**EXERCISE DESCRIPTION:** Your answer should hold all lines of the entries that include the word "basket".

:: DATASET

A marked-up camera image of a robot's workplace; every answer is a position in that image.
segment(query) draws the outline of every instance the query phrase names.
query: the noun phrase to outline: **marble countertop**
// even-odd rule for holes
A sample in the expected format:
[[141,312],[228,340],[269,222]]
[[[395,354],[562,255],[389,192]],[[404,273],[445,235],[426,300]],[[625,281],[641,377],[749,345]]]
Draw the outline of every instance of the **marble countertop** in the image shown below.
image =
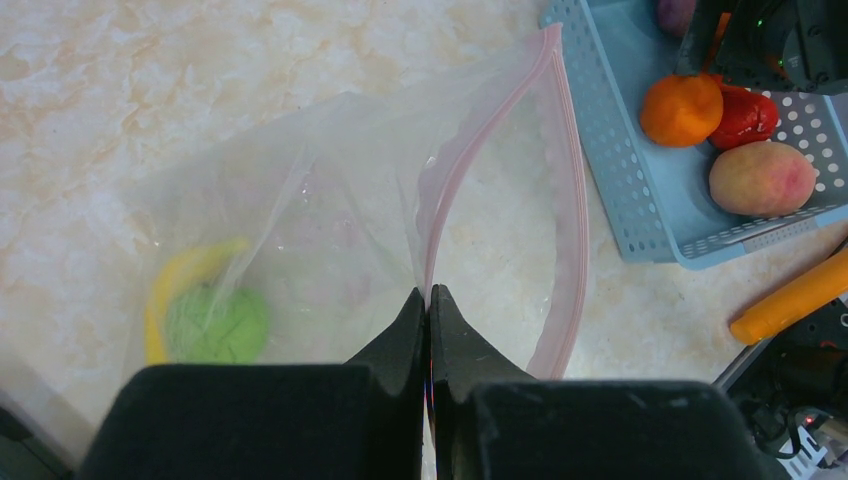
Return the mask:
[[[108,189],[340,92],[384,94],[482,58],[535,30],[545,3],[7,1],[0,404],[75,464],[119,388],[143,245]],[[569,378],[713,380],[742,348],[728,320],[848,233],[702,272],[627,265],[587,183],[589,290]]]

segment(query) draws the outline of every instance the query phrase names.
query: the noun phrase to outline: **plastic zipper bag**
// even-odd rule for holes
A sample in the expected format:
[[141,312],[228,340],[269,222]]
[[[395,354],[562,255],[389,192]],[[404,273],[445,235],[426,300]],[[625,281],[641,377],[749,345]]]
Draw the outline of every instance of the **plastic zipper bag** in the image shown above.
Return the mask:
[[559,28],[146,179],[127,202],[155,245],[129,368],[345,361],[439,282],[507,356],[561,377],[588,226]]

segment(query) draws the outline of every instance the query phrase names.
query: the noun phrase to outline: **green ball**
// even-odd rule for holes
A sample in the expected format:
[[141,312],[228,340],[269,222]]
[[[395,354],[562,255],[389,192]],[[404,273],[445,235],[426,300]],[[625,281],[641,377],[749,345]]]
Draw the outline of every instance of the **green ball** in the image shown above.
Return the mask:
[[216,289],[195,287],[168,307],[165,336],[180,362],[252,363],[268,343],[269,308],[258,292],[239,288],[215,303]]

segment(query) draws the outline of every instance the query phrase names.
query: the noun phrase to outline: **perforated basket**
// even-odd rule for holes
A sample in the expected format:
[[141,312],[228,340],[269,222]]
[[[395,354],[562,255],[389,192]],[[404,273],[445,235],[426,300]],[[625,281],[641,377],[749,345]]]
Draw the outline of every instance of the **perforated basket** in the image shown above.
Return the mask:
[[846,218],[846,141],[827,97],[764,92],[781,113],[773,139],[798,148],[818,175],[810,201],[784,217],[721,210],[707,185],[710,145],[669,149],[644,136],[642,97],[673,70],[679,48],[657,28],[654,3],[553,0],[540,21],[563,24],[581,142],[624,260],[702,269]]

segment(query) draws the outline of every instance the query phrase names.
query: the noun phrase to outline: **yellow banana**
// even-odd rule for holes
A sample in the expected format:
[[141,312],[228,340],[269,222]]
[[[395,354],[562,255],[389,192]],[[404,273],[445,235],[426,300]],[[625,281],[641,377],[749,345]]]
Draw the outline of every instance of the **yellow banana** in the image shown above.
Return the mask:
[[168,361],[162,324],[171,301],[197,284],[215,279],[230,259],[247,250],[244,237],[180,252],[171,258],[153,281],[153,290],[144,309],[144,346],[148,365]]

::::

**OUTPUT FOR THIS TASK:**
query: the noun phrase to outline: **perforated basket**
Draw the outline of every instance of the **perforated basket** in the image shown above.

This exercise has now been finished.